Actually, I am trying to solve a mathematical problem, which involves proving an inequality. For that I already know the bounds of LHS of the inequality and now I need the lower bound of the RHS of the inequality (which I mentioned below in the list).
I want a function $F(x)$ such that $F(x) \leq G(x)$, where $G(x)$ is:
- $\sqrt{x} \ln(x) \ln(x)$
- $\frac{1}{8}\pi \sqrt{x} \ln(x) \ln(x)$
- $2 \sqrt{x} \ln(x) \ln(x)$
Here all the above three values are equivalent (in the context of the question) so all or any value that is suitable can be considered for the calculation of lower bound.
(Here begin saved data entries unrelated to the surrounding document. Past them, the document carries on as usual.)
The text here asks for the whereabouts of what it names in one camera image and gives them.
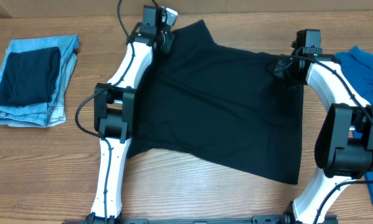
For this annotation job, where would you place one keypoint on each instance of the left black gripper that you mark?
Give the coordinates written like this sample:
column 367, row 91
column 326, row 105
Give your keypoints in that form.
column 166, row 40

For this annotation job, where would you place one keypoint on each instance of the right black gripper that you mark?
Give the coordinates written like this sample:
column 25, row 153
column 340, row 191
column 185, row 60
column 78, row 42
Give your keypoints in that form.
column 283, row 68

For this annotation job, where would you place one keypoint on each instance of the black t-shirt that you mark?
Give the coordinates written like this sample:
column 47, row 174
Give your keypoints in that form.
column 220, row 104

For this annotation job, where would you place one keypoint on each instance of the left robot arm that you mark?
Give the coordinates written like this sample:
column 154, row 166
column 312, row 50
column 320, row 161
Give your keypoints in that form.
column 114, row 105

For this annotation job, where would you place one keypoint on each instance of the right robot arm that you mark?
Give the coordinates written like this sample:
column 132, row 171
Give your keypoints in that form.
column 344, row 148

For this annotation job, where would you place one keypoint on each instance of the blue t-shirt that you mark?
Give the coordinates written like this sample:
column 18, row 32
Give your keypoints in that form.
column 357, row 67

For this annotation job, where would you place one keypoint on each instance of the folded dark navy shirt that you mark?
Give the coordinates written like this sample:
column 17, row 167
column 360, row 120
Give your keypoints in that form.
column 29, row 77

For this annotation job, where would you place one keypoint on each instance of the folded light blue jeans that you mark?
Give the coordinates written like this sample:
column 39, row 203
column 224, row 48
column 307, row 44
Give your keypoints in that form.
column 42, row 115

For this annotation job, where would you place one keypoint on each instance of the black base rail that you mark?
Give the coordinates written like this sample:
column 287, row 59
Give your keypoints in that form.
column 201, row 221

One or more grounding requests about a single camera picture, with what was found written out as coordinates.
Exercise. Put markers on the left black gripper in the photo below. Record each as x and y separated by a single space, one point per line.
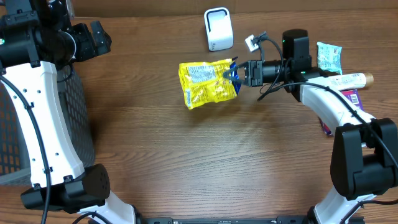
91 48

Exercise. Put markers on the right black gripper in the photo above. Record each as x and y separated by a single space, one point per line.
252 79

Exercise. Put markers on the yellow blue snack packet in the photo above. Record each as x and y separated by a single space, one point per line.
203 82

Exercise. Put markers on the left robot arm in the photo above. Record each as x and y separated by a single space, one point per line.
38 41

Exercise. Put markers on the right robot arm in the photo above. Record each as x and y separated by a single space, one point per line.
364 155

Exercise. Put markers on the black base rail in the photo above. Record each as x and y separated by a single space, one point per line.
277 220

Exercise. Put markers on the white barcode scanner stand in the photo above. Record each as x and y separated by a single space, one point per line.
219 29

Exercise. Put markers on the teal wet wipes pack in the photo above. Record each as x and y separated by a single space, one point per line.
329 57

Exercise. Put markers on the grey plastic mesh basket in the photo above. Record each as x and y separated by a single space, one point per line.
74 118

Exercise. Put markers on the white tube with gold cap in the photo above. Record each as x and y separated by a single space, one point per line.
352 81

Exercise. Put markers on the purple Carefree pad pack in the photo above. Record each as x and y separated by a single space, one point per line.
352 96
But the additional constraint or condition is that $F(x) > H(x)$,
where $H(x) = 0.006409\frac{x}{\ln(x)}$
Note - Kindly note that this is NOT a homework question. I have been trying very hard to find it, so any help will be greatly appreciated. Thanks in advance!
There is no function that satisfies both the inequality for all the value of $\mathbb{R}^+$ as, for big $x$ you will need $$ O\left(\frac{x}{\log(x)}\right) <F(x) < O \left(\sqrt{x} (\log(x))^2\right) $$ that is absurd. Similarly for $x= 1+\epsilon$ you will need
$$ \frac{1+\epsilon}{\log(1+\epsilon)}< F(1+\epsilon)< (\sqrt{1+\epsilon} (\log(1+\epsilon))^2) $$ Taking the limit $\epsilon \to 0^+$ you will reach an absurd.